Examination of the fracture faces found evidence of an initial crack 115mm long at the fillet weld toe of the compensating plate on the external surface of the shell. This defect extended approximately halfway through the plate thickness. Fracture mechanics analyses carried out as part of the failure investigation showed that the applied stress intensity factor at the defect was close to the measured values of fracture toughness obtained at 12°C.
The origin of the initiating defect was thought to be hydrogen cracking in the HAZ of the fillet weld. Regions of martensite with hardnesses in the range 500-515 VPN were found near the toe of the fillet weld. A hardness survey of the area of the toe of the weld measured hardnesses from 393 to 496 VPN. (In comparison, the hardness of the parent plate was 190 VPN). With a carbon content of 0.33%, the plate was considered to be liable to hydrogen cracking in the high hardness regions. Although the manufacturer's recommendations for drying the electrodes were followed (150°C for 1 hour), it was suggested by the investigators that this was insufficient given the hardness levels present in the HAZ.
Tests on the failed plate showed the chemical composition in the initiation region to be susceptible to liquation cracking. It was postulated that the initiating defect may have formed as a liquation crack which extended by hydrogen cracking under the conditions of high restraint and residual stresses present at the fillet weld toe.
An investigation was made into the effects of post-weld heat treatment on the welds in the as-welded failed section of the pressure vessel. It was found that little improvement in toughness properties was obtained in the range of temperatures associated with hydrotesting although the peak welding residual stresses were reduced which would be beneficial.

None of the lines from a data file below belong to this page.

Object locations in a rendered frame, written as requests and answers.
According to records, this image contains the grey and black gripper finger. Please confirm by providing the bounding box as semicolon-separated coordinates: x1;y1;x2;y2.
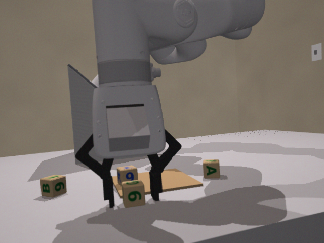
147;129;182;201
75;134;115;208

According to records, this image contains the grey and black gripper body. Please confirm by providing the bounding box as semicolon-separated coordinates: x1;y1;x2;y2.
92;81;166;159

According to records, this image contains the wooden letter block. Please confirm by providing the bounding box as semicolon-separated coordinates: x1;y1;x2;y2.
203;159;220;178
121;180;145;208
117;166;138;186
40;175;67;197

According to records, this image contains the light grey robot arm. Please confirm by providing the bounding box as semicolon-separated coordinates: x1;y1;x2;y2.
92;0;265;152

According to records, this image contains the tan flat mat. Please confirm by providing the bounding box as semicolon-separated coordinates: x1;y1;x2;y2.
113;168;203;198

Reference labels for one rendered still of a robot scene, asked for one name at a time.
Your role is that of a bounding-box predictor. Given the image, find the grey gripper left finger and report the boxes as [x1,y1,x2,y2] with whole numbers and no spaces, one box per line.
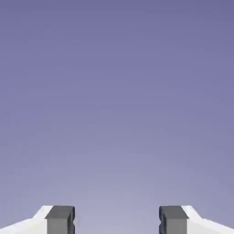
[0,205,76,234]

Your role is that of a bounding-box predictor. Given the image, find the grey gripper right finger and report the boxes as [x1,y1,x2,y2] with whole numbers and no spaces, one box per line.
[158,205,234,234]

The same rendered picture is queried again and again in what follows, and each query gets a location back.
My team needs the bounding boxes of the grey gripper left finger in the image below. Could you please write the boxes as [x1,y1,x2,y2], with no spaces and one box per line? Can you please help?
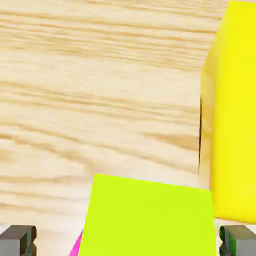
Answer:
[0,224,38,256]

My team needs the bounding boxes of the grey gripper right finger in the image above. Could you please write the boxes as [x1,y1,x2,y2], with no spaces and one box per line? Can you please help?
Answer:
[219,224,256,256]

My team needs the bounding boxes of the small pink cube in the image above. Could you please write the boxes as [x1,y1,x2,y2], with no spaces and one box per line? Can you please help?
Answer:
[69,229,84,256]

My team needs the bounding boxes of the large lime green box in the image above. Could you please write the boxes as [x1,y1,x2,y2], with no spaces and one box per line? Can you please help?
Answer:
[77,173,219,256]

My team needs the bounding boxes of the large yellow box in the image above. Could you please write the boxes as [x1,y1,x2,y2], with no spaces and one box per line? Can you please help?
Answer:
[197,0,256,225]

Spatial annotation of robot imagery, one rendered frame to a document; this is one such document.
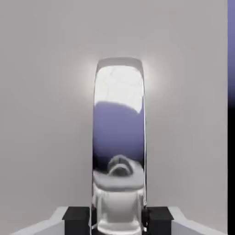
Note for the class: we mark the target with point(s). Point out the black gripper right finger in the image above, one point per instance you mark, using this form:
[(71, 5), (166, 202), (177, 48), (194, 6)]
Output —
[(159, 221)]

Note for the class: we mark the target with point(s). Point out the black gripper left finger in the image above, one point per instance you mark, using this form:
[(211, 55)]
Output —
[(76, 221)]

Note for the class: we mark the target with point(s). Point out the pale grey cabinet door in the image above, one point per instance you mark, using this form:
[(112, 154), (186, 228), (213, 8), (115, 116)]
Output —
[(45, 110)]

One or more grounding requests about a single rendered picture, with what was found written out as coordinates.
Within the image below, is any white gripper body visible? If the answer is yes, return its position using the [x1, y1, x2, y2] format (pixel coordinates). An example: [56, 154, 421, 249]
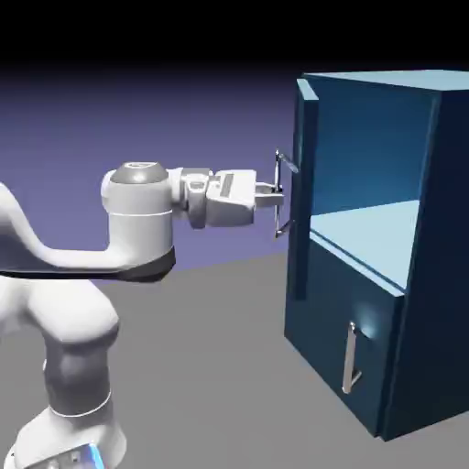
[205, 169, 258, 227]

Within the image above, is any blue cabinet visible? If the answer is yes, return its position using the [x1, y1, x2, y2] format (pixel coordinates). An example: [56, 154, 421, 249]
[284, 69, 469, 442]

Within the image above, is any silver door handle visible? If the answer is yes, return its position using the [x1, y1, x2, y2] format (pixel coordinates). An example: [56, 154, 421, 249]
[341, 321, 372, 396]
[273, 148, 300, 240]

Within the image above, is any blue cabinet door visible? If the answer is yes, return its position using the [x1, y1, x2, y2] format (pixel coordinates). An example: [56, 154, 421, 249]
[284, 239, 407, 438]
[286, 78, 320, 302]

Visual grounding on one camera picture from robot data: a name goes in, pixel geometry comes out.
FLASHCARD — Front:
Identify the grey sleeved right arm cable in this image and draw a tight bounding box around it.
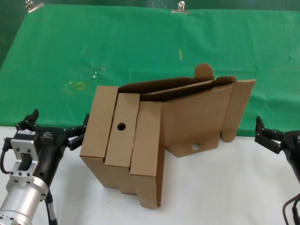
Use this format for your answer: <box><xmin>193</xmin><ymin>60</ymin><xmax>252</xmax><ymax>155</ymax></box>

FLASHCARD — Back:
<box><xmin>290</xmin><ymin>200</ymin><xmax>300</xmax><ymax>225</ymax></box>

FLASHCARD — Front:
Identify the brown cardboard mailer box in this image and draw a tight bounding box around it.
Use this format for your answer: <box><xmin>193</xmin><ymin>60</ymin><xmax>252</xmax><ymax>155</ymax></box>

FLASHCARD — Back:
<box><xmin>130</xmin><ymin>76</ymin><xmax>256</xmax><ymax>209</ymax></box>

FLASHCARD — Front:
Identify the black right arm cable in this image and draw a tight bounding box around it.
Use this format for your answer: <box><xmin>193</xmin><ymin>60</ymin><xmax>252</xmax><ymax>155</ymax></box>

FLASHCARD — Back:
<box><xmin>282</xmin><ymin>194</ymin><xmax>300</xmax><ymax>225</ymax></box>

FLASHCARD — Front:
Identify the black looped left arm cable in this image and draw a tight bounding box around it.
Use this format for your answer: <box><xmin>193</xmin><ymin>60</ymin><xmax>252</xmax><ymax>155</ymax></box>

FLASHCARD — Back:
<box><xmin>0</xmin><ymin>137</ymin><xmax>12</xmax><ymax>174</ymax></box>

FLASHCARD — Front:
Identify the silver binder clip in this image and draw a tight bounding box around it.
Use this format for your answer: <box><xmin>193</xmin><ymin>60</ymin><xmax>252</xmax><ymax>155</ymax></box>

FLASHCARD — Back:
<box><xmin>26</xmin><ymin>0</ymin><xmax>45</xmax><ymax>13</ymax></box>
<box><xmin>171</xmin><ymin>1</ymin><xmax>190</xmax><ymax>15</ymax></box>

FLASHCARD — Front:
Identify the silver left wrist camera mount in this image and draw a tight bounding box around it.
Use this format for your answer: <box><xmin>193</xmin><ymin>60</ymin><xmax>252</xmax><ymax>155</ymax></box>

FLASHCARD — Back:
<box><xmin>9</xmin><ymin>130</ymin><xmax>39</xmax><ymax>180</ymax></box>

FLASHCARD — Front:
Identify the green table cloth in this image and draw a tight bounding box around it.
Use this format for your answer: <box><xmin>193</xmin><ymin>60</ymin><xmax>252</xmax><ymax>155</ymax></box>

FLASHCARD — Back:
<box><xmin>0</xmin><ymin>3</ymin><xmax>300</xmax><ymax>138</ymax></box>

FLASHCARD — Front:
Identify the cardboard box with slot hole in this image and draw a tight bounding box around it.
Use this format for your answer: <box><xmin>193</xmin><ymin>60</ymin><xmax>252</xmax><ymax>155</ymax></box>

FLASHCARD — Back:
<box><xmin>79</xmin><ymin>76</ymin><xmax>196</xmax><ymax>188</ymax></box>

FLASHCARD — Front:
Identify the grey sleeved left arm cable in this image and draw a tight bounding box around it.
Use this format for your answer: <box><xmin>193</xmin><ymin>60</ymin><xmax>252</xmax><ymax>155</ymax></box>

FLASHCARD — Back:
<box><xmin>45</xmin><ymin>186</ymin><xmax>59</xmax><ymax>225</ymax></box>

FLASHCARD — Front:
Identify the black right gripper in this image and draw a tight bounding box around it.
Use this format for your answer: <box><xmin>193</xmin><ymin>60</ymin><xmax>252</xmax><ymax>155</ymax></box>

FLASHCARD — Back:
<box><xmin>255</xmin><ymin>116</ymin><xmax>300</xmax><ymax>183</ymax></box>

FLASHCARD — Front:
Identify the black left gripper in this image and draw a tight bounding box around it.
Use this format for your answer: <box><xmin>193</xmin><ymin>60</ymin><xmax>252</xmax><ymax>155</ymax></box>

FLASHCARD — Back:
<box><xmin>15</xmin><ymin>109</ymin><xmax>90</xmax><ymax>188</ymax></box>

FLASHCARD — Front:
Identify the grey sleeved arm cable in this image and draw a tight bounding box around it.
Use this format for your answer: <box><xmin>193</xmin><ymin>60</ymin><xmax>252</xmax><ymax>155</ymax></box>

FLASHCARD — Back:
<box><xmin>290</xmin><ymin>200</ymin><xmax>300</xmax><ymax>225</ymax></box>
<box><xmin>45</xmin><ymin>186</ymin><xmax>59</xmax><ymax>225</ymax></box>

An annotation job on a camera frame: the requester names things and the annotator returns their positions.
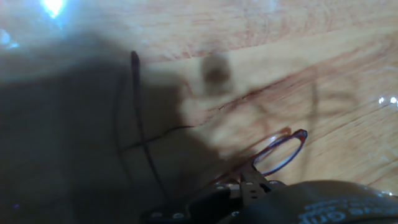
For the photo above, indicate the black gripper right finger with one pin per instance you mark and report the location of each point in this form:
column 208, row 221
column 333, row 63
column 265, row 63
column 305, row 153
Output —
column 253, row 186

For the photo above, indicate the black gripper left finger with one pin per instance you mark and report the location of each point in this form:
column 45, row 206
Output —
column 202, row 205

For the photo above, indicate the brown framed glasses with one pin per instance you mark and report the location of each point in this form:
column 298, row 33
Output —
column 135, row 77

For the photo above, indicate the orange-brown wooden board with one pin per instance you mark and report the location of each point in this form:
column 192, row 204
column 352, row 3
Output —
column 280, row 46

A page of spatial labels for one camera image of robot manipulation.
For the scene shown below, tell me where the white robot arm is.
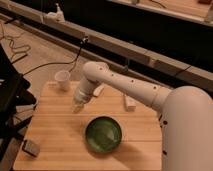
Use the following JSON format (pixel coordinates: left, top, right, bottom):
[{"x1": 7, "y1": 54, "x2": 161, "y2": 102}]
[{"x1": 74, "y1": 61, "x2": 213, "y2": 171}]

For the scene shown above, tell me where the grey sponge block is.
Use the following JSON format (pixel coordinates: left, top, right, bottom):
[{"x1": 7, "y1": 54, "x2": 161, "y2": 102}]
[{"x1": 22, "y1": 140, "x2": 40, "y2": 157}]

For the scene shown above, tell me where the white paper cup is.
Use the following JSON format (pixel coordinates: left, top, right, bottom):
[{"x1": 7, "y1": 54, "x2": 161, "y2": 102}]
[{"x1": 54, "y1": 70, "x2": 70, "y2": 91}]

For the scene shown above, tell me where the black chair frame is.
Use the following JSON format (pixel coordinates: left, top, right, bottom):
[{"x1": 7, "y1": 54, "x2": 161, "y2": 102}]
[{"x1": 0, "y1": 44, "x2": 36, "y2": 171}]

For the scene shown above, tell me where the black cable on floor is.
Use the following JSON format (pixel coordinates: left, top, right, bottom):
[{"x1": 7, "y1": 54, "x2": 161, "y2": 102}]
[{"x1": 0, "y1": 23, "x2": 90, "y2": 77}]

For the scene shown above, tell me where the white clamp on rail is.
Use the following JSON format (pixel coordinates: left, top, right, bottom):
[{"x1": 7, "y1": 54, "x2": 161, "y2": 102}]
[{"x1": 41, "y1": 3, "x2": 65, "y2": 22}]

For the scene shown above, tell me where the green bowl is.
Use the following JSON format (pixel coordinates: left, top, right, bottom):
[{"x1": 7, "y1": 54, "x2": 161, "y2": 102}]
[{"x1": 85, "y1": 116, "x2": 122, "y2": 154}]

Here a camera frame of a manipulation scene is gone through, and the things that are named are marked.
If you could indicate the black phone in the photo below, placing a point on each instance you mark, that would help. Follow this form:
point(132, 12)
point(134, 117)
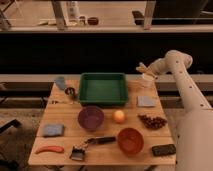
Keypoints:
point(163, 150)

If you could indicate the grey sponge right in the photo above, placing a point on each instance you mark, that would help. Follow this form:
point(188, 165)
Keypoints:
point(145, 101)

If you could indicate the dark bowl on shelf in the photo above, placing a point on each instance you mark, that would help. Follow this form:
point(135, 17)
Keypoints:
point(93, 20)

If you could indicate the small jar on shelf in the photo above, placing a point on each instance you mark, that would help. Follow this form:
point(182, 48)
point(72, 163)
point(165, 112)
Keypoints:
point(82, 20)

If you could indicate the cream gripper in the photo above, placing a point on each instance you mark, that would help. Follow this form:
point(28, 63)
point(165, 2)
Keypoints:
point(147, 70)

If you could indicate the orange carrot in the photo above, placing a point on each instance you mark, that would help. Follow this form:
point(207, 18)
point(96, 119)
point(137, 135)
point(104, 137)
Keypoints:
point(56, 149)

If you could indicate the yellow apple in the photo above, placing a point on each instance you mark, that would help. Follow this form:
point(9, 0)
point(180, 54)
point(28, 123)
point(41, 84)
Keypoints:
point(118, 116)

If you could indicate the white bottle on shelf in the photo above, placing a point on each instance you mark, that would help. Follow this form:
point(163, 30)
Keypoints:
point(73, 11)

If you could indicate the bunch of dark grapes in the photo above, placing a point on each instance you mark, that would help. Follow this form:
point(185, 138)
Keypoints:
point(152, 123)

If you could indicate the purple bowl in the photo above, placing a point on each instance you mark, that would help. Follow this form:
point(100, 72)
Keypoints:
point(90, 118)

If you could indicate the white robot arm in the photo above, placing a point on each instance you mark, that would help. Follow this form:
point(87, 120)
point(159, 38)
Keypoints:
point(194, 149)

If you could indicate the green plastic tray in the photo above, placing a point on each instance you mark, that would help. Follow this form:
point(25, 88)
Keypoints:
point(109, 89)

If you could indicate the orange-red bowl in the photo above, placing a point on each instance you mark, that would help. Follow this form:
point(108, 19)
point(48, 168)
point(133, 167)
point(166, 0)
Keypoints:
point(130, 141)

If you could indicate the black handled spatula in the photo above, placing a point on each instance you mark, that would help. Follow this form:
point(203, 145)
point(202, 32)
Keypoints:
point(78, 152)

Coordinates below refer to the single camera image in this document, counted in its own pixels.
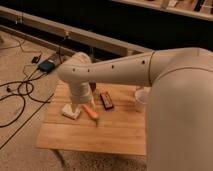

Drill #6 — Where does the dark red ceramic bowl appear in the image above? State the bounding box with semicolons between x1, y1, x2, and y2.
89;83;96;92

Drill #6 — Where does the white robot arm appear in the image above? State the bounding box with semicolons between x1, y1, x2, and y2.
58;48;213;171

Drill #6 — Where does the dark red chocolate bar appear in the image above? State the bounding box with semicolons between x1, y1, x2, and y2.
100;92;114;110

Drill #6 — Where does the orange carrot toy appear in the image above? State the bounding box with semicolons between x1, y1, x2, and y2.
82;104;98;120

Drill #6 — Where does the white plastic cup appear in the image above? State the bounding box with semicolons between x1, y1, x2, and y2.
134;89;149;113

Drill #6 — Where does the wooden table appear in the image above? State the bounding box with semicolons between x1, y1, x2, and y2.
36;81;146;155

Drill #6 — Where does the long beige beam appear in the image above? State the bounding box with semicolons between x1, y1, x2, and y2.
0;6;152;56

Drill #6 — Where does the white sponge block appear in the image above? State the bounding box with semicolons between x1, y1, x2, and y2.
62;104;81;120

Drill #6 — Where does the dark blue power box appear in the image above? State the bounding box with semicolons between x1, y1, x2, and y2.
38;60;55;73

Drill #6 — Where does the small black adapter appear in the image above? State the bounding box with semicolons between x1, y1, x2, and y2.
31;56;41;63

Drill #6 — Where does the metal table leg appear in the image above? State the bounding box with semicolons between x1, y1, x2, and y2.
52;149;66;168

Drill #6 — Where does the black floor cable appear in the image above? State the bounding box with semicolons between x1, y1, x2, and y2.
0;43;68;151

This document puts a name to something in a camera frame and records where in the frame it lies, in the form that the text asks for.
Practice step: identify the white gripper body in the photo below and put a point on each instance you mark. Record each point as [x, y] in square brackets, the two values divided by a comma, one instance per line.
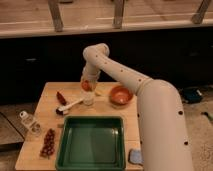
[92, 78]

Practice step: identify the blue sponge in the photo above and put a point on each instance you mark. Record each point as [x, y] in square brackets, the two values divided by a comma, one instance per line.
[135, 157]

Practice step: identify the bunch of red grapes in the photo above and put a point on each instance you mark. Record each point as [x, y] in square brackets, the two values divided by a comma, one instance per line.
[48, 146]

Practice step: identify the red chili pepper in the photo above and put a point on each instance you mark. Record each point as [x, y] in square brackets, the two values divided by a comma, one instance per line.
[61, 98]

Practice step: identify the red apple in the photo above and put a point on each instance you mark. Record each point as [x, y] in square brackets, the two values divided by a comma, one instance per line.
[86, 86]

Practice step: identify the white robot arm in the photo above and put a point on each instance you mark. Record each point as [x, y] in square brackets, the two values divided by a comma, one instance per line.
[161, 120]

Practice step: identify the wooden table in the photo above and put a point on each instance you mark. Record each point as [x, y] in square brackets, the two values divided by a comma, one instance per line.
[29, 158]

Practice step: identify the white paper cup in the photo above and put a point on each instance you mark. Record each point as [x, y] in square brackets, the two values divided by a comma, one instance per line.
[88, 97]

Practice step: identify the green plastic tray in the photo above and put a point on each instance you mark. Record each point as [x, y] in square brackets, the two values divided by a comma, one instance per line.
[91, 143]

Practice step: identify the orange bowl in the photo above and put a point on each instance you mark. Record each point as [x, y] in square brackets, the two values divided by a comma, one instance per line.
[120, 95]

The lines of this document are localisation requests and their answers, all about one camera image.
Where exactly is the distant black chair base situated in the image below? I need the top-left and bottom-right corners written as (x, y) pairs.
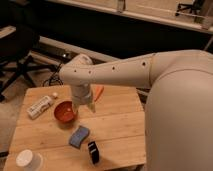
top-left (175, 0), bottom-right (205, 16)

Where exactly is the blue sponge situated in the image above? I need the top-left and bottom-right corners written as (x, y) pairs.
top-left (69, 126), bottom-right (90, 148)

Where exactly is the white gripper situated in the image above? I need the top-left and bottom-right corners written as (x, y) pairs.
top-left (71, 84), bottom-right (96, 114)

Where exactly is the black eraser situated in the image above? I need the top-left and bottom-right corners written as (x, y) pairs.
top-left (88, 141), bottom-right (99, 164)

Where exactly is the orange carrot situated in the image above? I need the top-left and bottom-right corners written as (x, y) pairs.
top-left (94, 85), bottom-right (104, 101)

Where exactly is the white tube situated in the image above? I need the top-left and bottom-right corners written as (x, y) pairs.
top-left (27, 96), bottom-right (54, 119)

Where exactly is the black cable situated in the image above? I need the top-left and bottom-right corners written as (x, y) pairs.
top-left (42, 61), bottom-right (73, 87)

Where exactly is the red bowl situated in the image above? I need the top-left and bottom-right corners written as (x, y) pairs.
top-left (54, 101), bottom-right (76, 124)

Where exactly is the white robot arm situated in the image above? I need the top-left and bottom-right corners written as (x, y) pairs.
top-left (59, 49), bottom-right (213, 171)

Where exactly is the black office chair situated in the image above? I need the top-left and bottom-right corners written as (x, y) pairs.
top-left (0, 26), bottom-right (56, 102)

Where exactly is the white ceramic cup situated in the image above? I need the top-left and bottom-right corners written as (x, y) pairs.
top-left (16, 149), bottom-right (43, 171)

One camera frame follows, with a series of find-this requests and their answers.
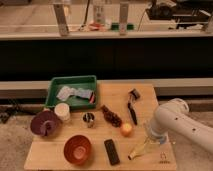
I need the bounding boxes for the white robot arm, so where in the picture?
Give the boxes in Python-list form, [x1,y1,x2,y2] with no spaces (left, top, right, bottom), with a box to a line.
[145,98,213,154]

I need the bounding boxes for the blue plastic cup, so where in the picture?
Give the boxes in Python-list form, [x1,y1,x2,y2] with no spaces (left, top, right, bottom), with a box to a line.
[157,135,167,145]

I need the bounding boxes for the small metal cup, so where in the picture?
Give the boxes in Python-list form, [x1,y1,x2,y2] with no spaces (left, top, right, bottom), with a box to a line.
[83,113,95,128]

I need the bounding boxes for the white paper cup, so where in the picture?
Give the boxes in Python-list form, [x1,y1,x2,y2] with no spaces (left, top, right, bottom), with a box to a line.
[54,103,70,122]

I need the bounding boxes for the orange fruit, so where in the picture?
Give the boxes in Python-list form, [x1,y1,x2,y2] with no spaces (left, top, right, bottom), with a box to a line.
[120,123,133,137]

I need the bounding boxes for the black remote control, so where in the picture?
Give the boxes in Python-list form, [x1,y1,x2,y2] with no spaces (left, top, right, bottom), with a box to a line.
[104,139,120,165]

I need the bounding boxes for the brown grape bunch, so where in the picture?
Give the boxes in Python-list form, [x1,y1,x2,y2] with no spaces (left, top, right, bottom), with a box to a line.
[101,105,122,127]

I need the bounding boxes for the black dish brush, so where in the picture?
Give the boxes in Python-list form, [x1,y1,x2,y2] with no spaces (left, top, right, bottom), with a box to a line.
[127,89,140,125]

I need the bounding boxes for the red item in tray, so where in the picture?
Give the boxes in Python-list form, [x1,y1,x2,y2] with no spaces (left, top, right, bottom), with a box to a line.
[89,93,95,103]

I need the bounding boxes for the orange-brown bowl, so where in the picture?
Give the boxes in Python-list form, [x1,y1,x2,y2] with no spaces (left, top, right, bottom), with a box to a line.
[63,135,92,165]

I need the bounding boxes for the green plastic tray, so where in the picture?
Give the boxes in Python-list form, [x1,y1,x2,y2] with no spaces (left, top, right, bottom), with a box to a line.
[45,75,98,109]

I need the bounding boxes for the grey-blue cloth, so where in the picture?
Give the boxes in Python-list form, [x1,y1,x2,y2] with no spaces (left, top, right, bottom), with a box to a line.
[57,86,93,101]

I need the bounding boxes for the purple bowl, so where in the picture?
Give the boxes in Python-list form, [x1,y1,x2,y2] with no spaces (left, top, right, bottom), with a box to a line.
[30,111,61,136]

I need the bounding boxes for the green objects on shelf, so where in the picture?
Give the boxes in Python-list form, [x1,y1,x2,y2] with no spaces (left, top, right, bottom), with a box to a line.
[110,22,135,31]

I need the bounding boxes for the red object on shelf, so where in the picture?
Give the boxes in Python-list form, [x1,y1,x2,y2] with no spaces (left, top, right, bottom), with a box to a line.
[89,23,106,31]

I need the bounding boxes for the black equipment on shelf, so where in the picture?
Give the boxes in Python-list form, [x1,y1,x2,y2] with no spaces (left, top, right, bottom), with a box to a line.
[146,0,213,29]

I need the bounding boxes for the right metal frame post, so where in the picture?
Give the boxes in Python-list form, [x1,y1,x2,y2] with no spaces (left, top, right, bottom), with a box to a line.
[119,1,129,35]

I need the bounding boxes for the metal frame post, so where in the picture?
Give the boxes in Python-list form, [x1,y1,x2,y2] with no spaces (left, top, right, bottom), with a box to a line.
[53,2,69,36]
[119,1,129,35]

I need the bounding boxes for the left metal frame post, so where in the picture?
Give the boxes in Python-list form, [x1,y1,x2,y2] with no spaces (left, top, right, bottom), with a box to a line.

This failure arose from a material problem: the toughness of the parent plate was low and it was susceptible to liquation cracking and formation of high hardness zones in the HAZ, leading to probable hydrogen cracking. The selection of a fine grained steel with superior toughness properties meeting specified levels would give greater protection against this type of failure during hydrotest or during service should the temperature be reduced below normal operating temperature.